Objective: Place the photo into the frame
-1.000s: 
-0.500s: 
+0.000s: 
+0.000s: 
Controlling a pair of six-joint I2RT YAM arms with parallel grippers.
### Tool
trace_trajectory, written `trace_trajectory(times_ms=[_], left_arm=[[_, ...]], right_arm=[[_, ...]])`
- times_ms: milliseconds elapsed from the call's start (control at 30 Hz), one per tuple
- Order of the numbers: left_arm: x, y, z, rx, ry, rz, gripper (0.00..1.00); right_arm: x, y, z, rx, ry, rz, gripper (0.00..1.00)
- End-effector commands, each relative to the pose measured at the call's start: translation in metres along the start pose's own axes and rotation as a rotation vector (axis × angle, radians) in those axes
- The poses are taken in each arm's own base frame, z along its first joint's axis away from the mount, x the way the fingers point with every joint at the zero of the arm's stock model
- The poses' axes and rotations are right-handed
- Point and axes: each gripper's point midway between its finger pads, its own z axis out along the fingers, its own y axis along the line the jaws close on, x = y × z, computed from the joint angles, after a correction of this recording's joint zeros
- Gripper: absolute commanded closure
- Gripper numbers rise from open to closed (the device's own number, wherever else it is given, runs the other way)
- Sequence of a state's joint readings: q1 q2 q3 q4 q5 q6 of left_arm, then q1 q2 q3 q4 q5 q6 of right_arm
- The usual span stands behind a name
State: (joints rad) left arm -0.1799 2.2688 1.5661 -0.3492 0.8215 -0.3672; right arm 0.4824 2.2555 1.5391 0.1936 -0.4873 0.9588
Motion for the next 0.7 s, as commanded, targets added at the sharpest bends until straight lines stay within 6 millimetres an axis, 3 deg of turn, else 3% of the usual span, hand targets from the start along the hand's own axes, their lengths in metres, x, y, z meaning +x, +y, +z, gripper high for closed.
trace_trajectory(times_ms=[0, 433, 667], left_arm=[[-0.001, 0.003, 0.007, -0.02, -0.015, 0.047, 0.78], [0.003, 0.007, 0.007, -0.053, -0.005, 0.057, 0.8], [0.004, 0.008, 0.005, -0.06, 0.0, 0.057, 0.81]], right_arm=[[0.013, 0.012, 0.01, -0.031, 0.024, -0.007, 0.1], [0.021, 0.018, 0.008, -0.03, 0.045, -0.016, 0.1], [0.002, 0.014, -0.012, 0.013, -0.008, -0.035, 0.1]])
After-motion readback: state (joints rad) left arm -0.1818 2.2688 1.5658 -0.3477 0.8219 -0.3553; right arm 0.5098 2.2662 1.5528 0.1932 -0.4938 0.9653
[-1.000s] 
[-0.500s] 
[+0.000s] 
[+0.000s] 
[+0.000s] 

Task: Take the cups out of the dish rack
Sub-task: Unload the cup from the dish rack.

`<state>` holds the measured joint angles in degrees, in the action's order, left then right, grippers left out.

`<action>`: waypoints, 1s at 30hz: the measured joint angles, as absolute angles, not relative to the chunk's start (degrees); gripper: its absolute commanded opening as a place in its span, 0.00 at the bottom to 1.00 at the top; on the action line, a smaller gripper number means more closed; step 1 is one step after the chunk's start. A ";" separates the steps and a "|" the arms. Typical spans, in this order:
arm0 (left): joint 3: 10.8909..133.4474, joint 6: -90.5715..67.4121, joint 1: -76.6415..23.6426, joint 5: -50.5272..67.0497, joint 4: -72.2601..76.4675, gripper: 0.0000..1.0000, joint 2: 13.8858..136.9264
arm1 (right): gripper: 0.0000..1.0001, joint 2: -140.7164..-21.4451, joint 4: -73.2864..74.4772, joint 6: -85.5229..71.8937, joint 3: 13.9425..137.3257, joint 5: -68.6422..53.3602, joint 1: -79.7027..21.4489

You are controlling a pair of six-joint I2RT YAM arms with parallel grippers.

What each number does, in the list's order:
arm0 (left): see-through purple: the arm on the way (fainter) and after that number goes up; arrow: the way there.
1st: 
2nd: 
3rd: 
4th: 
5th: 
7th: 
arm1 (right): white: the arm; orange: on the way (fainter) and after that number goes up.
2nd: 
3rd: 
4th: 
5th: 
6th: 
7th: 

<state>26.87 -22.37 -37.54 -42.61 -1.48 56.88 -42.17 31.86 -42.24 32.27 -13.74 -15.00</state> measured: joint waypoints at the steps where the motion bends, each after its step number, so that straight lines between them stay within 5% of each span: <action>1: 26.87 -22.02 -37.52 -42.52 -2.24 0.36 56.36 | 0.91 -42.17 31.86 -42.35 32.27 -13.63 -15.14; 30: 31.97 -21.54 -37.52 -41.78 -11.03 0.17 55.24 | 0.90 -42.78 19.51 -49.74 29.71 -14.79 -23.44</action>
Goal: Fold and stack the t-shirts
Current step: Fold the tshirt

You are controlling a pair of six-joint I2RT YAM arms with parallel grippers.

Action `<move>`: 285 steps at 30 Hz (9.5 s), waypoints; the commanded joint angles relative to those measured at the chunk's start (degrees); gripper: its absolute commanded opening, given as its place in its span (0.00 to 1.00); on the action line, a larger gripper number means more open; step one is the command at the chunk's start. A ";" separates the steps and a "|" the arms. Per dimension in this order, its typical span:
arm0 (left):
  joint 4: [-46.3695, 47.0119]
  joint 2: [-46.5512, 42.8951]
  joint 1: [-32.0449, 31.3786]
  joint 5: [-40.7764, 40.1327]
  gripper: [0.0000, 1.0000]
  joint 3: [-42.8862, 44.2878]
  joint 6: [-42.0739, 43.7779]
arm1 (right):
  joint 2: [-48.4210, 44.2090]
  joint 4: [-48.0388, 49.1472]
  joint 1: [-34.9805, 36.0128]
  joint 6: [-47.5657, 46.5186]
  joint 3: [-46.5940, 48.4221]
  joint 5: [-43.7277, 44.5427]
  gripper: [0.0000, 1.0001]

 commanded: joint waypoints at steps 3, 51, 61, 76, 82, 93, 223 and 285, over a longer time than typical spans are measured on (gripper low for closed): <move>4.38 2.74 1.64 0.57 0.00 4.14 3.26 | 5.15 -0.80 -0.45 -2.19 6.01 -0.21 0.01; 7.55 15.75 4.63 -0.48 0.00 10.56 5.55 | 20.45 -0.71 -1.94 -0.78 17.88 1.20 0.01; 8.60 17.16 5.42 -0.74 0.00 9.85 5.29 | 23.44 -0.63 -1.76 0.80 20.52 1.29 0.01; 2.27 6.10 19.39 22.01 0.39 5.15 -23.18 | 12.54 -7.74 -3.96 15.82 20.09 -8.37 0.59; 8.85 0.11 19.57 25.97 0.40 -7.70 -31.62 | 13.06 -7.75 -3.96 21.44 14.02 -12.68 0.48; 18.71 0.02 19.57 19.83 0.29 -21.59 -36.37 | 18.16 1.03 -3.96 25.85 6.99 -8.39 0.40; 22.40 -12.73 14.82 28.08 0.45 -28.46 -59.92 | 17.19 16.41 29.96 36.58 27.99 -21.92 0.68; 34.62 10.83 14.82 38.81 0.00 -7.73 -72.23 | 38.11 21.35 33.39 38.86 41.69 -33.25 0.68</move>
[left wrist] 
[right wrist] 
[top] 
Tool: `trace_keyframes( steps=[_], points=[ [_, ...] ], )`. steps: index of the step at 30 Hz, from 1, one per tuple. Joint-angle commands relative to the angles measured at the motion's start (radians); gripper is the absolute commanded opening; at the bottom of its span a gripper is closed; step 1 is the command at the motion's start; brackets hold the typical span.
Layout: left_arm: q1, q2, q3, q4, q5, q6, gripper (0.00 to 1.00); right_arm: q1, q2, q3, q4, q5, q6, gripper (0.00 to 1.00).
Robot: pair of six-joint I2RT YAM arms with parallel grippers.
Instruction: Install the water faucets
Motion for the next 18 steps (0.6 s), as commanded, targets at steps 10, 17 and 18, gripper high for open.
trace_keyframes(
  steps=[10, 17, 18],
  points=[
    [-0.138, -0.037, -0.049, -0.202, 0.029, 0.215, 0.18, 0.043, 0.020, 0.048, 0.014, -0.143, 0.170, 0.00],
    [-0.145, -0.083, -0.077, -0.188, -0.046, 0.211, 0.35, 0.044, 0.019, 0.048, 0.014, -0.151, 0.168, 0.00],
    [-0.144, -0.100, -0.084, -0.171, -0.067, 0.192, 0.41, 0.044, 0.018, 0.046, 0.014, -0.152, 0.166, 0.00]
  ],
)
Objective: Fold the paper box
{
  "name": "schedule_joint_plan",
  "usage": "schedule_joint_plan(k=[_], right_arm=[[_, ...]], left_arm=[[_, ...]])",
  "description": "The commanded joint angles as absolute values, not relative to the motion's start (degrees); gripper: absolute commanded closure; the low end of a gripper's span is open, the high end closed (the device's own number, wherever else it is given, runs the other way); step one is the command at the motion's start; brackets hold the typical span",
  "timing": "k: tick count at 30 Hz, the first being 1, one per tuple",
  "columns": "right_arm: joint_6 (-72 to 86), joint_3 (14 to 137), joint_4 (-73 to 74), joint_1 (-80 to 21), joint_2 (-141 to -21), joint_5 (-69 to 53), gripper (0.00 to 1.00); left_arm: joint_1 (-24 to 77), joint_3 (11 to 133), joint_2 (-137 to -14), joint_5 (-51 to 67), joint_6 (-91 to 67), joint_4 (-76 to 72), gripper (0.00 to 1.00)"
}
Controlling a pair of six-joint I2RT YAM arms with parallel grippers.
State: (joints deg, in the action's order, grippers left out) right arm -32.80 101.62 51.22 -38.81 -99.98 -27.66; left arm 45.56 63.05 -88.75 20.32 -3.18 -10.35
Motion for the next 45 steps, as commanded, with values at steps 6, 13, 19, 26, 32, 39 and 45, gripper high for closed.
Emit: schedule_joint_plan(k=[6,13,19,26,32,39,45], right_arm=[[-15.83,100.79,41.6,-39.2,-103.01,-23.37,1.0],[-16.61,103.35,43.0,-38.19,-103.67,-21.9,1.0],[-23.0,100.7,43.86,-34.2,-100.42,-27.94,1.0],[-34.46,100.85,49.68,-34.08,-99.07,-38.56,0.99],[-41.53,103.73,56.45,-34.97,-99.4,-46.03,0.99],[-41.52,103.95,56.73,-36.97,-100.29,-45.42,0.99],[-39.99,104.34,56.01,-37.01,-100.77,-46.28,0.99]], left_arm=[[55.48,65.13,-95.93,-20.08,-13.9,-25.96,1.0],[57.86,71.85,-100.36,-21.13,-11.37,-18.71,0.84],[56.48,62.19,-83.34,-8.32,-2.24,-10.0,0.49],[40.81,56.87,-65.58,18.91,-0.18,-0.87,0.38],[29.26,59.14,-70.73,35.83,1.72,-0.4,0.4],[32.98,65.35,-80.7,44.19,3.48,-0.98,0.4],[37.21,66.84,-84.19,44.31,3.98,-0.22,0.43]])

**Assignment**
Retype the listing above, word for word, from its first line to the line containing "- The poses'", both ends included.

**Problem solution**
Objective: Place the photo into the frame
-1.000s: 
-0.500s: 
+0.000s: 
+0.000s: 
Controlling a pair of six-joint I2RT YAM arms with parallel grippers.
### Tool
trace_trajectory, written `trace_trajectory(times_ms=[_], left_arm=[[_, ...]], right_arm=[[_, ...]])`
- times_ms: milliseconds elapsed from the call's start (control at 30 Hz), one per tuple
- Order of the numbers: left_arm: x, y, z, rx, ry, rz, gripper (0.00..1.00); right_arm: x, y, z, rx, ry, rz, gripper (0.00..1.00)
- End-effector commands, each relative to the pose measured at the call's start: translation in metres along the start pose's own axes and rotation as a rotation vector (axis × angle, radians) in those axes
- The poses are taken in each arm's own base frame, z along its first joint's axis away from the mount, x the way the fingers point with every joint at the zero of the arm's stock model
- The poses' axes and rotations are right-handed

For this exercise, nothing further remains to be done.